_What you have to do_
Beginning with the first line, transcribe the entries below exactly through the line containing "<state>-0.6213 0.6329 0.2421", inclusive.

_Records to use_

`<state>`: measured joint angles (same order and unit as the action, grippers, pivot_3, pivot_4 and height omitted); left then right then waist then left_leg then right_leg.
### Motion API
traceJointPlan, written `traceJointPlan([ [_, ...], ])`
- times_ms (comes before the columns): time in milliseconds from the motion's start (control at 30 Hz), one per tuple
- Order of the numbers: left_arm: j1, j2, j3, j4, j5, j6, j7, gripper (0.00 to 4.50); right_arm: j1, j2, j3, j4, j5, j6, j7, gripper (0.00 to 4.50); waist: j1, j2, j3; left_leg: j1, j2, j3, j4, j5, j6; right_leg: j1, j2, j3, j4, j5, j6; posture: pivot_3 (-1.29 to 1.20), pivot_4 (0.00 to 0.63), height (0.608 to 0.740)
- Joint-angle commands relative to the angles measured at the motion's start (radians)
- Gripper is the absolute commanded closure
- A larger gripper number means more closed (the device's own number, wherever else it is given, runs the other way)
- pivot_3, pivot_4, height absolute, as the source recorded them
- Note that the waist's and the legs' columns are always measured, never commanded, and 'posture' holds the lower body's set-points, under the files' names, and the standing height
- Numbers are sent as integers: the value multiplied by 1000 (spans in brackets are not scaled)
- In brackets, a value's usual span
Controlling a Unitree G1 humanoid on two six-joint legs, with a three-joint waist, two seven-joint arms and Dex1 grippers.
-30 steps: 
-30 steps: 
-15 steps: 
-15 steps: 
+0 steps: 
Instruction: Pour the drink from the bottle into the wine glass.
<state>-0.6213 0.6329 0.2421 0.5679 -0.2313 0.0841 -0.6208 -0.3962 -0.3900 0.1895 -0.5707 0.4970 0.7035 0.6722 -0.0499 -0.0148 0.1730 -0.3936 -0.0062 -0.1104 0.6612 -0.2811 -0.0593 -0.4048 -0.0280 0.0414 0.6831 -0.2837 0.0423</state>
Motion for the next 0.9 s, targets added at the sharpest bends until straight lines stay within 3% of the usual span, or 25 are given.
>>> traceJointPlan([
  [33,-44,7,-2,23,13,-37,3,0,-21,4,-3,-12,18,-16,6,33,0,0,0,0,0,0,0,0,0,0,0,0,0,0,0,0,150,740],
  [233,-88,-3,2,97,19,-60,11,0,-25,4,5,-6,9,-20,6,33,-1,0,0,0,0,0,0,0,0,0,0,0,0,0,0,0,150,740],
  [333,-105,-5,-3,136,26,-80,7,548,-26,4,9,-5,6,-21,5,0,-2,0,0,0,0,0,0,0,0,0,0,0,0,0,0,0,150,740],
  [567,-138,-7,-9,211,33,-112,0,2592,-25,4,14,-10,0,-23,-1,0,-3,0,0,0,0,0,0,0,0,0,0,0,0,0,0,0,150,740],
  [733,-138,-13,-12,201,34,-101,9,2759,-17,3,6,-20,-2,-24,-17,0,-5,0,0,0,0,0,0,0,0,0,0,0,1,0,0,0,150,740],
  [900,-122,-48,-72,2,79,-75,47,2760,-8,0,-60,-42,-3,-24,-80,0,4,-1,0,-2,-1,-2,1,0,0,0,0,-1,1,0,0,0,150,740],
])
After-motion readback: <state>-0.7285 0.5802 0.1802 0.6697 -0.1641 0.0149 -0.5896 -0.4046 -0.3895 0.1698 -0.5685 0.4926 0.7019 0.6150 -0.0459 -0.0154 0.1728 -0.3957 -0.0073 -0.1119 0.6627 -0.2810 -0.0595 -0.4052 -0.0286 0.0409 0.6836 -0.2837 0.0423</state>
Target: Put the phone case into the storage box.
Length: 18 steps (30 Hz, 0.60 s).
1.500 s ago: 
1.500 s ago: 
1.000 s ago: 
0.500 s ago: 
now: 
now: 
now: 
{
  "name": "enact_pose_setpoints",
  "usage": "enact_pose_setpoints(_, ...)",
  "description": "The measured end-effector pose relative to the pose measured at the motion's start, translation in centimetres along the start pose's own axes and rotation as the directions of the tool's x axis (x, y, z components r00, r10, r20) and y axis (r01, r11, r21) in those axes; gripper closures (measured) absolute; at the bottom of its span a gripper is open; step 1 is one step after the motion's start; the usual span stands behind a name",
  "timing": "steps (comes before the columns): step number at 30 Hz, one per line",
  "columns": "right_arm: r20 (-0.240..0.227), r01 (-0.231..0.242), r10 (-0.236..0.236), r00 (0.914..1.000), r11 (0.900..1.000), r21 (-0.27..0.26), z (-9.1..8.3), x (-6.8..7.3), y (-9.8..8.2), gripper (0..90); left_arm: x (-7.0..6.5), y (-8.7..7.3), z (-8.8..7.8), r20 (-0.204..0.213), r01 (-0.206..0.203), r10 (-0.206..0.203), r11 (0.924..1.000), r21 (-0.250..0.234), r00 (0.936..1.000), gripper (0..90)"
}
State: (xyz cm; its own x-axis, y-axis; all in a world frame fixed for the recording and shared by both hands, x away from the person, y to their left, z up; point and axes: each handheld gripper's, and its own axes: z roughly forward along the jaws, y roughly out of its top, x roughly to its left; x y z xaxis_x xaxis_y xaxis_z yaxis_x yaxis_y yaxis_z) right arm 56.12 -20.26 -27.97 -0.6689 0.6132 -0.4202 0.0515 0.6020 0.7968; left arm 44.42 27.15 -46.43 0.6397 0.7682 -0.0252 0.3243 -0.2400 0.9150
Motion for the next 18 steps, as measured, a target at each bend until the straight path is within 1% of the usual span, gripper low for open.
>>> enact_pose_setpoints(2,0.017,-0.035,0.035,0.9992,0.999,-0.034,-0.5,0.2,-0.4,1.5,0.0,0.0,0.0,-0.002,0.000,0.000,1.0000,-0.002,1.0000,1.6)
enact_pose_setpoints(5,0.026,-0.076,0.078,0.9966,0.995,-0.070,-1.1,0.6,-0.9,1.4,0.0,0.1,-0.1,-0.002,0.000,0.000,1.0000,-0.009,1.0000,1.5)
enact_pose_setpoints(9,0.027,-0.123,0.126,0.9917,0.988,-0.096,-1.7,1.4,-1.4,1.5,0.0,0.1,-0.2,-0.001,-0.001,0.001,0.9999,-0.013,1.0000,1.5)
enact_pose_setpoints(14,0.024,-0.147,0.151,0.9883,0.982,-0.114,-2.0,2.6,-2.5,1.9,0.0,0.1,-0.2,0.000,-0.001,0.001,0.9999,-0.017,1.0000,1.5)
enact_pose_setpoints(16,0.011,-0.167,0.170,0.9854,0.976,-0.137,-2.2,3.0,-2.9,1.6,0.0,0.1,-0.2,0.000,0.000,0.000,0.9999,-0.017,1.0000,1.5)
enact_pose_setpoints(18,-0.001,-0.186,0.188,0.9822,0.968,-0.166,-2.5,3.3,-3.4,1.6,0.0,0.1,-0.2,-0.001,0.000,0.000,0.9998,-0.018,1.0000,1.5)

_Solved exercise_
`<state>`: measured joint angles (same order and unit as the action, grippers, pivot_3, pivot_4 and height omitted); left then right then waist then left_leg then right_leg.
### Motion API
traceJointPlan, written `traceJointPlan([ [_, ...], ])`
- times_ms (comes before the columns): time in milliseconds from the motion's start (control at 30 Hz), one per tuple
- Order of the numbers: left_arm: j1, j2, j3, j4, j5, j6, j7, gripper (0.00 to 4.50); right_arm: j1, j2, j3, j4, j5, j6, j7, gripper (0.00 to 4.50); waist: j1, j2, j3; left_leg: j1, j2, j3, j4, j5, j6; right_leg: j1, j2, j3, j4, j5, j6; posture: pivot_3 (-1.29 to 1.20), pivot_4 (0.00 to 0.63), height (0.608 to 0.740)
- Joint-angle commands relative to the angles measured at the motion's start (radians)
- Gripper is the absolute commanded closure
- A larger gripper number means more closed (the device's own number, wherever else it is given, runs the other way)
- pivot_3, pivot_4, height absolute, as the source recorded them
- Note that the waist's and the legs' columns are always measured, never commanded, and 'posture' holds the lower body's set-points, under the files' names, and the standing height
- Numbers are sent as integers: the value multiplied by 1000 (spans in brackets are not scaled)
- In brackets, a value's usual span
Controlling a Unitree G1 humanoid on two six-joint legs, with a three-joint waist, two seven-joint arms and Dex1 grippers.
-30 steps: 
-30 steps: 
-15 steps: 
-15 steps: 
+0 steps: 
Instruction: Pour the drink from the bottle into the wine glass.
<state>-0.6213 0.6329 0.2421 0.5679 -0.2313 0.0841 -0.6208 -0.3962 -0.3900 0.1895 -0.5707 0.4970 0.7035 0.6722 -0.0499 -0.0148 0.1730 -0.3936 -0.0062 -0.1104 0.6612 -0.2811 -0.0593 -0.4048 -0.0280 0.0414 0.6831 -0.2837 0.0423</state>

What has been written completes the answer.